Exercise requirements: Exclude the pictures, then restate exactly each line of the data below from the first through the line containing "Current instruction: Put".

Items from a dataset
******

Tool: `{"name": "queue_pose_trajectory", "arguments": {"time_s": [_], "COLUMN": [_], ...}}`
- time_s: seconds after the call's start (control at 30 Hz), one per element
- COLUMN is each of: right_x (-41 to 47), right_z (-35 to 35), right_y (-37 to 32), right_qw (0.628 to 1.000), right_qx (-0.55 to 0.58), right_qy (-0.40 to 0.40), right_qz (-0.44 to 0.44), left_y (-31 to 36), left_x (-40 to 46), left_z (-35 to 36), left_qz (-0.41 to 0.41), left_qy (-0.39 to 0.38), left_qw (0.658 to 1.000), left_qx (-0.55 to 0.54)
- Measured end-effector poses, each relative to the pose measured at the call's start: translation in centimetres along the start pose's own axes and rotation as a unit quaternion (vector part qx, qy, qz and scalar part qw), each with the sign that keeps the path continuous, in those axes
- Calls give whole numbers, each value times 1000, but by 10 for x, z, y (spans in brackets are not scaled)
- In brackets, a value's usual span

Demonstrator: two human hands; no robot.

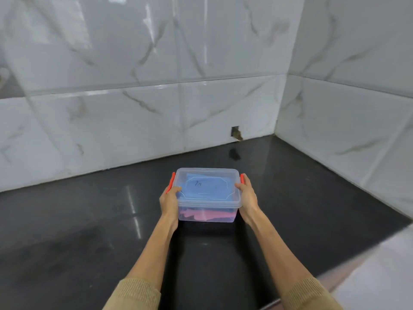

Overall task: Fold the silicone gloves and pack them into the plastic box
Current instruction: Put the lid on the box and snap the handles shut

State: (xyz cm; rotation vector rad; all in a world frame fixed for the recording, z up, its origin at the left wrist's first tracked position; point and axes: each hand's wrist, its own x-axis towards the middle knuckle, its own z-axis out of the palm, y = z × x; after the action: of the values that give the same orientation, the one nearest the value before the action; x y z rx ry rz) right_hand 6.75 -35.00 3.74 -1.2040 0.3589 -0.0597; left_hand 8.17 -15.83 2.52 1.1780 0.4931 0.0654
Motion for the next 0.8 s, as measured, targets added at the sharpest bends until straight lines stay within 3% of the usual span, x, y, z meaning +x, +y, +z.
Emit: {"name": "queue_pose_trajectory", "arguments": {"time_s": [0.23, 0.5, 0.7, 0.8], "right_x": [-20, -40, -42, -48], "right_z": [-54, -54, -44, -32], "right_y": [-14, 4, 3, -3], "right_qw": [997, 958, 923, 874], "right_qx": [-15, -88, -119, -252], "right_qy": [68, 239, 341, 394], "right_qz": [-31, -134, -132, -131], "left_y": [-19, -54, -54, -51], "left_x": [-14, -38, -34, -37], "left_z": [83, 121, 116, 108], "left_qz": [18, 8, 5, 5], "left_qy": [84, -50, -122, -151], "left_qw": [995, 996, 989, 985], "left_qx": [50, 69, 81, 79]}}
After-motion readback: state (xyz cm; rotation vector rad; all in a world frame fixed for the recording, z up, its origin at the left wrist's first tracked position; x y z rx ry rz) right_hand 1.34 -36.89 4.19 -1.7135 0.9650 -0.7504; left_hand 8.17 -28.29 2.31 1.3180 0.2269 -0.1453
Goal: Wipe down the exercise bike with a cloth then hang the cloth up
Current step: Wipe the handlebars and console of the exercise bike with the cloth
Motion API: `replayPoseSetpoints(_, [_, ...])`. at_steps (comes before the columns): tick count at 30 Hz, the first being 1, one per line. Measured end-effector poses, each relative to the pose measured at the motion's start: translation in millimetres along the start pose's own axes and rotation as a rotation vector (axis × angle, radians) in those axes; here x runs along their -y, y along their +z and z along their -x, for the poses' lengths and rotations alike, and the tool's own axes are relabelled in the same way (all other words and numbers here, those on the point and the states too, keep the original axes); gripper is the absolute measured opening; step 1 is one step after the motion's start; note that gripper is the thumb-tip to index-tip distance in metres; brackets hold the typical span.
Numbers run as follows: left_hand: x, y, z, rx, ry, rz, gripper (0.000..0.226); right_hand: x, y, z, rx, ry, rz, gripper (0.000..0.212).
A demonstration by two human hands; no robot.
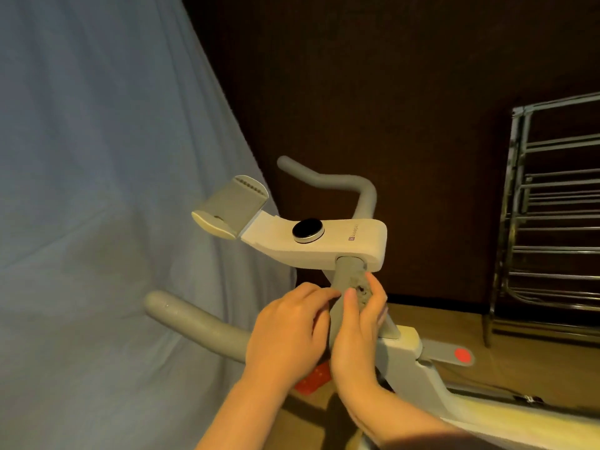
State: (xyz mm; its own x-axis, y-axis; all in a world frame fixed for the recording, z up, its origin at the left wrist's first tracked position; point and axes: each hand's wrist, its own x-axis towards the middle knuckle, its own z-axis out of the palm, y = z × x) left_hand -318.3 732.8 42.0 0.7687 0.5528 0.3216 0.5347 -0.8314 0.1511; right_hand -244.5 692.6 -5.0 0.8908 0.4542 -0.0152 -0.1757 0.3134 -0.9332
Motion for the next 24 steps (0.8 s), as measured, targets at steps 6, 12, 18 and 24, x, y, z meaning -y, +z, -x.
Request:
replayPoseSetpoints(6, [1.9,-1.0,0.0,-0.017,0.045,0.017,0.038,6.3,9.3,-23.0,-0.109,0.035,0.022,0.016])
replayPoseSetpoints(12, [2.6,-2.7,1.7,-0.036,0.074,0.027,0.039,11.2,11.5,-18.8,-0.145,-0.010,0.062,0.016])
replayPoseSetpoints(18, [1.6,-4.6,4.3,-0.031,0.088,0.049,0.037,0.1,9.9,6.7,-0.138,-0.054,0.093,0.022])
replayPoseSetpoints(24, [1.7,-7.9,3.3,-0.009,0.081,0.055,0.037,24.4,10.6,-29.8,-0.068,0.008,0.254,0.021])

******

Answer section:
Tool: `{"name": "queue_pose_trajectory", "arguments": {"time_s": [_], "COLUMN": [_], ...}}`
- time_s: seconds after the call's start (control at 30 Hz), one per element
- COLUMN is each of: right_x (-41 to 47), right_z (-35 to 35), right_y (-37 to 32), right_qw (0.628 to 1.000), right_qx (-0.55 to 0.58), right_qy (-0.40 to 0.40), right_qz (-0.44 to 0.44), left_y (-31 to 36), left_x (-40 to 46), left_z (-35 to 36), left_qz (-0.41 to 0.41), left_qy (-0.39 to 0.38), left_qw (0.658 to 1.000), left_qx (-0.55 to 0.54)
- Measured end-effector poses, each relative to the pose measured at the call's start: translation in centimetres along the start pose's own axes and rotation as a unit quaternion (vector part qx, qy, qz and scalar part qw), each with the sign that keeps the path continuous, in those axes
- Calls give whole numbers, each value times 1000, but by 10 for x, z, y (spans in brackets are not scaled)
- In brackets, a value's usual span

Demonstrator: two human hands; no robot.


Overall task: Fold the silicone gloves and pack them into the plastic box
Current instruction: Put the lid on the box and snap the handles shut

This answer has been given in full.